Open TYMichaelsen opened 4 years ago

TYMichaelsen commented 4 years ago

Hi Joel, This is related to #17 (your'e probably busy now!) but could I get just brief elaboration on the --depth parameter in enrichm explore besides whats available from the -h: "Number of steps to take into the metabolic network"

geronimp commented 4 years ago

Hey,

No worries - when constructing a network with explore, it takes "steps" into metabolism from a set of compounds you specify. The depth is the number of "steps" that are taken when creating a network. A "step" is when enrichm takes a compound (beginning with the original compounds specified to enrichm explore) and identifies all the reactions (and their end-products) that utilise it. In the next step, the same is done for the compounds were are produced from the previous compound, and so on.
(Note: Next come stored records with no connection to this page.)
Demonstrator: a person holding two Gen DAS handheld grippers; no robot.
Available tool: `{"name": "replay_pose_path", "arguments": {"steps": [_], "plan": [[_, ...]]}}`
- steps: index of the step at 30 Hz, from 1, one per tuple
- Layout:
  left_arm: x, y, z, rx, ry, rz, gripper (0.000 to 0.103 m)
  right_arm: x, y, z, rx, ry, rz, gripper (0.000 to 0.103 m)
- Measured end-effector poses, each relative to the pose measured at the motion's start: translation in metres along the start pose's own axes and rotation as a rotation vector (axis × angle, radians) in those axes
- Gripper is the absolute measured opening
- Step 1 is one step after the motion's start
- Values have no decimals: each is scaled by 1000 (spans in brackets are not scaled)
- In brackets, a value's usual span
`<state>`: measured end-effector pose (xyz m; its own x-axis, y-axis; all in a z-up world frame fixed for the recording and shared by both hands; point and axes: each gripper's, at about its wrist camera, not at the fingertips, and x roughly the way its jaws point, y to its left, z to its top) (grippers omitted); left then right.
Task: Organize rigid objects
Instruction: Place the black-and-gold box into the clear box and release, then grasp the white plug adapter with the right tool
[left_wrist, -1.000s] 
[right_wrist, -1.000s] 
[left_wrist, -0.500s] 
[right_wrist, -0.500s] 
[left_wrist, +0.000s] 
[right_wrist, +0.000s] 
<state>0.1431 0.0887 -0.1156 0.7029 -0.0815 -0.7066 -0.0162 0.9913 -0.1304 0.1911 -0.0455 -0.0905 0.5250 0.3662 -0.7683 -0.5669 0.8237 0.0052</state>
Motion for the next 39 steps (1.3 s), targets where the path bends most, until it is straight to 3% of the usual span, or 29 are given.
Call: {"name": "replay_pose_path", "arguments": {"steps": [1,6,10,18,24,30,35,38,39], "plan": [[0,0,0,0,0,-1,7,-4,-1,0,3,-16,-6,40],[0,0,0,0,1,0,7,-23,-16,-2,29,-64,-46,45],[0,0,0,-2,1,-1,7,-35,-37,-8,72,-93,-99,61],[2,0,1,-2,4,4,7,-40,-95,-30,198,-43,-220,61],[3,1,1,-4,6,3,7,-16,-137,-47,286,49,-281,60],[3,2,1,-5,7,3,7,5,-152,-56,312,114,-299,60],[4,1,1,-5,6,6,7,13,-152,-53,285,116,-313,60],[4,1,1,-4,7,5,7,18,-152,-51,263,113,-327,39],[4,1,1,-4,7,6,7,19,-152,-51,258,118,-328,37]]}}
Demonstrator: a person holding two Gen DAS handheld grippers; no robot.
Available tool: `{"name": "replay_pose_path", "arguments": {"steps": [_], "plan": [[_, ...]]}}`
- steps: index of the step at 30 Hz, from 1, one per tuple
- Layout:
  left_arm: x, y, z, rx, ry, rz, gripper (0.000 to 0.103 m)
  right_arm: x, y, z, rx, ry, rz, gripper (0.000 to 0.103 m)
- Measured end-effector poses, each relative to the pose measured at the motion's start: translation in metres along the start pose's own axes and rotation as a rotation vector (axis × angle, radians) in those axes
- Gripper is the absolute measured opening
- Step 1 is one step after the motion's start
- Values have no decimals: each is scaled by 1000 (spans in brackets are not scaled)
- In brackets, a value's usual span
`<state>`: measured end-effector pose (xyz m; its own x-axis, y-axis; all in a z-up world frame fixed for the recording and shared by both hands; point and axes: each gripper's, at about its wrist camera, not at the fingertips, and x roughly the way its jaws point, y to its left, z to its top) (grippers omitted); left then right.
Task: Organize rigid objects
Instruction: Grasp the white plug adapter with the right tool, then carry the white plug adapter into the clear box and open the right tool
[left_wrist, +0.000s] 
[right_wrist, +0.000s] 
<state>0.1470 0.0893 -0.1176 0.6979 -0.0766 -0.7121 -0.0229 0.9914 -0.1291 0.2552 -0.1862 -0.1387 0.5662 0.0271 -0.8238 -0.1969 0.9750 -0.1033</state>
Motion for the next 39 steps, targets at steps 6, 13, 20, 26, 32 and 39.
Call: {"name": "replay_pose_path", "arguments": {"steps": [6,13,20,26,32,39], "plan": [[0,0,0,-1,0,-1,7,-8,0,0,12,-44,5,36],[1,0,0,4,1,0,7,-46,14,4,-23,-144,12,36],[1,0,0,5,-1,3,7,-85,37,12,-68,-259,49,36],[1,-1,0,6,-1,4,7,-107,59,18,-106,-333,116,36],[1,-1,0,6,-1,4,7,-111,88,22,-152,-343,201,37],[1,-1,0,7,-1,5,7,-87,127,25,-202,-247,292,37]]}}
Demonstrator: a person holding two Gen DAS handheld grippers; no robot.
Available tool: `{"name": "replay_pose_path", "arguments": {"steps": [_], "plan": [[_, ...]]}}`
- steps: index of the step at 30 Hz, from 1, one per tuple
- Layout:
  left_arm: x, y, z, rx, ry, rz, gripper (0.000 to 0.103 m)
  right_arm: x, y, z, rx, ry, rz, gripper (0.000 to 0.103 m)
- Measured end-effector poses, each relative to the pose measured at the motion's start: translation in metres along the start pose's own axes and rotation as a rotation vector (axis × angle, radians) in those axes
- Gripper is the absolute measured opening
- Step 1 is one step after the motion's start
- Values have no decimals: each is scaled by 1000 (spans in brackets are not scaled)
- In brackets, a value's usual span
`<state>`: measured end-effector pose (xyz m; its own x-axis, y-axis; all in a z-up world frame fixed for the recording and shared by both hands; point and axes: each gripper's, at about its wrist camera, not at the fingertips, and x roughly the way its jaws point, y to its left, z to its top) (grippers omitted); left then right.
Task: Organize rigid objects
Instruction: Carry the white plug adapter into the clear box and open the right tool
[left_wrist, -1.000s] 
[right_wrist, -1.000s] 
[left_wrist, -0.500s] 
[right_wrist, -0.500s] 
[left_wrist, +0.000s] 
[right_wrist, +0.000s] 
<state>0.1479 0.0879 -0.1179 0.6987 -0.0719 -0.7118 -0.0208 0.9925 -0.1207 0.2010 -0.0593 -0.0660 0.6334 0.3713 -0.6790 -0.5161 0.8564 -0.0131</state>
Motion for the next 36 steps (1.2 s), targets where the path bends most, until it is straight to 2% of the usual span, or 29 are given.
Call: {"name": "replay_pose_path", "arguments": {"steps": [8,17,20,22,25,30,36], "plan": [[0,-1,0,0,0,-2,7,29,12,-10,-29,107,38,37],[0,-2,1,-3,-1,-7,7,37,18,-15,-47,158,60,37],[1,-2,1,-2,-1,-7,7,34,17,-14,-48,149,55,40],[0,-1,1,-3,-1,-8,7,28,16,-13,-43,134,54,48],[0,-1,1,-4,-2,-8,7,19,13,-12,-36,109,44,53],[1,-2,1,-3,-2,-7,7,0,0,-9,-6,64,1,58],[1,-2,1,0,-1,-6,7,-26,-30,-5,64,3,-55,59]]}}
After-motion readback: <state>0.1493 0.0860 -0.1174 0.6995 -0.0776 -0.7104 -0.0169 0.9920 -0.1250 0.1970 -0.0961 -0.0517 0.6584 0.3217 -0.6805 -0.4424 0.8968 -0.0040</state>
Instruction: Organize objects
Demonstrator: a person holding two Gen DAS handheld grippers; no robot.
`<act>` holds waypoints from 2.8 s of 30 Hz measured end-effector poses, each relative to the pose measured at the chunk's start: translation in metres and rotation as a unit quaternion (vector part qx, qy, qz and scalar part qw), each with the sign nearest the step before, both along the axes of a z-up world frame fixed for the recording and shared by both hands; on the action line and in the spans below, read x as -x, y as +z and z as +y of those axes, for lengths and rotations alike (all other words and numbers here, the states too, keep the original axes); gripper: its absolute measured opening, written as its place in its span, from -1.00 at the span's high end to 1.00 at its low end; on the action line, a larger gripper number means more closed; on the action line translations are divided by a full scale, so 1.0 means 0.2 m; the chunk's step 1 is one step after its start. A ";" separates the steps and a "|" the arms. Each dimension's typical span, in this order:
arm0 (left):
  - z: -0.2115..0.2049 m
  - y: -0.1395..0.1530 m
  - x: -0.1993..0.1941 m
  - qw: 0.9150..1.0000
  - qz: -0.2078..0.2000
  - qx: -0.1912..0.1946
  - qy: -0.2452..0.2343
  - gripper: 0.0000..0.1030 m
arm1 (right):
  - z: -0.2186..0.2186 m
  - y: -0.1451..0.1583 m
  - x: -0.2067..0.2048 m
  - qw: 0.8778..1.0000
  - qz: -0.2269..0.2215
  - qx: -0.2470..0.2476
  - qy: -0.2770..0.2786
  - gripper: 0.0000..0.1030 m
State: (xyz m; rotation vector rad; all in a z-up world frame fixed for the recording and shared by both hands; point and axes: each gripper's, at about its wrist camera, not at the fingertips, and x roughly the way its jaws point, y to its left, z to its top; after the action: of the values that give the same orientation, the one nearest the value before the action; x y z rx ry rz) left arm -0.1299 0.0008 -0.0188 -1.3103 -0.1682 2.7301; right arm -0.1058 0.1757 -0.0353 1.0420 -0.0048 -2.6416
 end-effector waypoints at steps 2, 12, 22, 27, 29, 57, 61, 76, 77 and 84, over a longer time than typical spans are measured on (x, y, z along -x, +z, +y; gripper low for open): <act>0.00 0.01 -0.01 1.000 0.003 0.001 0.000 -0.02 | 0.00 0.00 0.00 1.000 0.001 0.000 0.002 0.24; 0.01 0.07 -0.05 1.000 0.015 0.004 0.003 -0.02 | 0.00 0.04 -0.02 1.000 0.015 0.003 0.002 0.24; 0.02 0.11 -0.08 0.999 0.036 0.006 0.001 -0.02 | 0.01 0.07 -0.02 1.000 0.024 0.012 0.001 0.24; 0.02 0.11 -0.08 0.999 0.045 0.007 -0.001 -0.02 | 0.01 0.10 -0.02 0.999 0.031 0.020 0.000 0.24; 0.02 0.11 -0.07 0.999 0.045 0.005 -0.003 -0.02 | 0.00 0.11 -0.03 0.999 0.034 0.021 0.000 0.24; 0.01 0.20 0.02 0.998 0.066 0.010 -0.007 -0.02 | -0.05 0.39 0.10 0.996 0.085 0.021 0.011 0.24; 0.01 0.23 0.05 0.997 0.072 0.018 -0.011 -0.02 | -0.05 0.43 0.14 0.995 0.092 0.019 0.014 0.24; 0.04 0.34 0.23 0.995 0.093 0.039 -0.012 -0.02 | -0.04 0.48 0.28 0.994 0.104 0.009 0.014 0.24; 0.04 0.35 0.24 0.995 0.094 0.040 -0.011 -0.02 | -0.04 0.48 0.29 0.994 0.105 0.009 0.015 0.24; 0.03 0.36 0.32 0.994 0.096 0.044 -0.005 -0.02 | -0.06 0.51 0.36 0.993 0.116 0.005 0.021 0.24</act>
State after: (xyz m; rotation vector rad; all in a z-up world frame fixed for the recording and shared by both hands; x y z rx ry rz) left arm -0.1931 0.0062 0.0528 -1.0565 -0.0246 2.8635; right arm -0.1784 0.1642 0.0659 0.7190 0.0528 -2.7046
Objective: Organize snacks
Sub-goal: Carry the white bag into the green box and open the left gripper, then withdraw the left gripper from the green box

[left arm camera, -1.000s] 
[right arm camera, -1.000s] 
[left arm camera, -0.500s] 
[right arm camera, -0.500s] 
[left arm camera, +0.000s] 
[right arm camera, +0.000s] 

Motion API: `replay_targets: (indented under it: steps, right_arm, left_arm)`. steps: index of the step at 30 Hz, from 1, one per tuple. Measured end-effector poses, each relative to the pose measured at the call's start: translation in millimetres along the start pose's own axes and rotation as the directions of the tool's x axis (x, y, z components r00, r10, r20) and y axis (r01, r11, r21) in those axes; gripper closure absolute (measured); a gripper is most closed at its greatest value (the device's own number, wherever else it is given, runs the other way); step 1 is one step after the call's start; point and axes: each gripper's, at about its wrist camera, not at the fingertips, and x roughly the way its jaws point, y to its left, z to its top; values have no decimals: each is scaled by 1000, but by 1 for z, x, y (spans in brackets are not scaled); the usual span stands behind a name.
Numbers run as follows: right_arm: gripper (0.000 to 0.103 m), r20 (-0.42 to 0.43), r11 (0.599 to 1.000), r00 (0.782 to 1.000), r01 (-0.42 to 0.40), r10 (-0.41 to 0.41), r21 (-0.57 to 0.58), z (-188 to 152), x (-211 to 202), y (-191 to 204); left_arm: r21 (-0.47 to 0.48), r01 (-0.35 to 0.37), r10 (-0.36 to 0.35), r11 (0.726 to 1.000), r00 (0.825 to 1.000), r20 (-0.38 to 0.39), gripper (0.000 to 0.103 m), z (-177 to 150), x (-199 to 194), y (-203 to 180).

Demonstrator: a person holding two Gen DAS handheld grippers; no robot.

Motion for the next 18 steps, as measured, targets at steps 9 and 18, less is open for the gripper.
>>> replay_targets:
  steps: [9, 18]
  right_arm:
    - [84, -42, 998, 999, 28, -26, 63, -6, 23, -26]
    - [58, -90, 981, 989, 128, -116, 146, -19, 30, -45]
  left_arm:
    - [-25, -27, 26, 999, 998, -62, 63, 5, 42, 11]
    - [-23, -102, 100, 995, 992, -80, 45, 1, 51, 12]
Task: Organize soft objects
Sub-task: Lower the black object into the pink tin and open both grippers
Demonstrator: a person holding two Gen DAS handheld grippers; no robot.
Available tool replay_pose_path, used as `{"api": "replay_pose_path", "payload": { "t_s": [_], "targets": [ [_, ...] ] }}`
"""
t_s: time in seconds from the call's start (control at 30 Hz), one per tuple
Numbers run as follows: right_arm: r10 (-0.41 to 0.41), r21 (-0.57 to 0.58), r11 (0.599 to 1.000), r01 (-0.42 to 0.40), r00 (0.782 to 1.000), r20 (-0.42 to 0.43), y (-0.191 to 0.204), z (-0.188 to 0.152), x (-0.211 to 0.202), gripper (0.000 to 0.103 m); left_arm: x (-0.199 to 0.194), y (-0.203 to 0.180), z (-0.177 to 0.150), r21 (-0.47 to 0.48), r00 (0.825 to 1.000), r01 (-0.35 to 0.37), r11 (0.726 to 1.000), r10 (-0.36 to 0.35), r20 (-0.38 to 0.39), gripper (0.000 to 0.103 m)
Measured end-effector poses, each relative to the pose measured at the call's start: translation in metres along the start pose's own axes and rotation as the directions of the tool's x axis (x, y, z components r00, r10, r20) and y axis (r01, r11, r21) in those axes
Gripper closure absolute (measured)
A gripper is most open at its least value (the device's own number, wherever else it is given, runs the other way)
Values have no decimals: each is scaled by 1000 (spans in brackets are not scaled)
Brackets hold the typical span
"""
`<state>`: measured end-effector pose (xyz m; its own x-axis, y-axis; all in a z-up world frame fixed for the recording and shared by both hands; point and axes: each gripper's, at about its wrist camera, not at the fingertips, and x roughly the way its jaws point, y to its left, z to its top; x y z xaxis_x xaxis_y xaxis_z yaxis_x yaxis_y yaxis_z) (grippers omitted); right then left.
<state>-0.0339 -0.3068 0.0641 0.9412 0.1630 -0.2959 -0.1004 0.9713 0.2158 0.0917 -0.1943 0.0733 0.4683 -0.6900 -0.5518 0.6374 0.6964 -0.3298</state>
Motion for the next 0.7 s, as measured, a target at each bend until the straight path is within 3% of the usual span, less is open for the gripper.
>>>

In that way you can make a localised network for specific compounds to explore how they're metabolised, rather than looking at the whole network, which tends to be a hairball. Does that make sense? Please let me know if there is anything else that isnt clear.

TYMichaelsen commented 4 years ago

Thanks for the quick response!

That makes sense - and the numbers reported for each MAG in network.tsv denotes present/absent in the given MAG? Besides 0 and 1 I am also getting decimal numbers (0.333, 1.677 etc.), what does that mean? I have not provided any abundance matrix to the program.